Task details: Every line in the data below that includes "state" belongs in the answer, copied as it stands.
(Dataset content Opens)
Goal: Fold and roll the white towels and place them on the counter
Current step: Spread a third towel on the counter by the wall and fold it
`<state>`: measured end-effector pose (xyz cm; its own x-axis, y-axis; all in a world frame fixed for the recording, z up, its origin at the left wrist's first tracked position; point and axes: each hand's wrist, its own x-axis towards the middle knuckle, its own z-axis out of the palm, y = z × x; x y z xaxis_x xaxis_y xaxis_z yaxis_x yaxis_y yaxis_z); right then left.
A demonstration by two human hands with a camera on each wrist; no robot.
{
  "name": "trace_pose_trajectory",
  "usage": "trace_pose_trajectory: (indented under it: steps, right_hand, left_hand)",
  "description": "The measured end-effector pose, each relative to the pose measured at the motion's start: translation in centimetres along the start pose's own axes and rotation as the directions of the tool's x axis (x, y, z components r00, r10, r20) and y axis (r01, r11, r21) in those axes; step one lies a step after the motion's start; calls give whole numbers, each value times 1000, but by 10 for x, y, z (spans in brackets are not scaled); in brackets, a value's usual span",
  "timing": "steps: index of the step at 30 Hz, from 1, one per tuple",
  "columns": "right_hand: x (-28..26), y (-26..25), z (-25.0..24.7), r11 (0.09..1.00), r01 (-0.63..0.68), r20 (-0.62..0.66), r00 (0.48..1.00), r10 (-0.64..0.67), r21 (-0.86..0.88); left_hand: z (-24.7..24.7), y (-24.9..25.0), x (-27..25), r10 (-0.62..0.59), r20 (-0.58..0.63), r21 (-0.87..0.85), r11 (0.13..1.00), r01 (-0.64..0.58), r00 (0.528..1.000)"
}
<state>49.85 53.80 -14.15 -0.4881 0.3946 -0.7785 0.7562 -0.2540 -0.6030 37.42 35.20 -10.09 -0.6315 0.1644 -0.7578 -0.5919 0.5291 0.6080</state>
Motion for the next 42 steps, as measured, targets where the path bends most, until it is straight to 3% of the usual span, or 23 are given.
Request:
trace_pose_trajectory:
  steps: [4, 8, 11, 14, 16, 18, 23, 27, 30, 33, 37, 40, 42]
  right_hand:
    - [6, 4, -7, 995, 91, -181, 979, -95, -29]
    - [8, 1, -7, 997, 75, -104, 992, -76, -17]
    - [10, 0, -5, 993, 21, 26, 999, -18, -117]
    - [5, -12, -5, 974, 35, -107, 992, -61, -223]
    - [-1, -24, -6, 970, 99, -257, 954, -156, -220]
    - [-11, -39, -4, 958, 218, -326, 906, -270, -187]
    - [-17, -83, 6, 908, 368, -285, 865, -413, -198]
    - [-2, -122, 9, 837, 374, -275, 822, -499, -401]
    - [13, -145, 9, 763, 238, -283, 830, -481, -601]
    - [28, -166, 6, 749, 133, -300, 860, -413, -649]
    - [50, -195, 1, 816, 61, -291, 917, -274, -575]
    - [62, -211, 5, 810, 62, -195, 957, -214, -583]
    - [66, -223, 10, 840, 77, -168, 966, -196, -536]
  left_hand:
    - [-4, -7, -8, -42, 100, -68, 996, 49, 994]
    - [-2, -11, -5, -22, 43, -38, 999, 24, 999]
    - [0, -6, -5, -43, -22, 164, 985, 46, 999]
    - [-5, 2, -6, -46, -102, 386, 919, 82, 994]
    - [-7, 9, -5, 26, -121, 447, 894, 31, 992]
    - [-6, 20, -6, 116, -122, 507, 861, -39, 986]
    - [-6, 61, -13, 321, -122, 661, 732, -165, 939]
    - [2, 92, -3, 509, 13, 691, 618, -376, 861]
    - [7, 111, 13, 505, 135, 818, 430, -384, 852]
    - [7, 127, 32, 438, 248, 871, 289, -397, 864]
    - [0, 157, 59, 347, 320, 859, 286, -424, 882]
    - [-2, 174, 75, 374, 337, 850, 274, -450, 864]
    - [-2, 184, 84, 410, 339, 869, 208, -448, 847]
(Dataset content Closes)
Task result:
`<state>`: measured end-effector pose (xyz cm; its own x-axis, y-axis; all in a world frame fixed for the recording, z up, its origin at the left wrist's first tracked position; point and axes: each hand's wrist, its own x-axis towards the middle knuckle, its own z-axis out of the palm, y = z × x; x y z xaxis_x xaxis_y xaxis_z yaxis_x yaxis_y yaxis_z); right then left.
<state>49.85 53.80 -14.15 -0.4881 0.3946 -0.7785 0.7562 -0.2540 -0.6030 37.42 35.20 -10.09 -0.6315 0.1644 -0.7578 -0.5919 0.5291 0.6080</state>

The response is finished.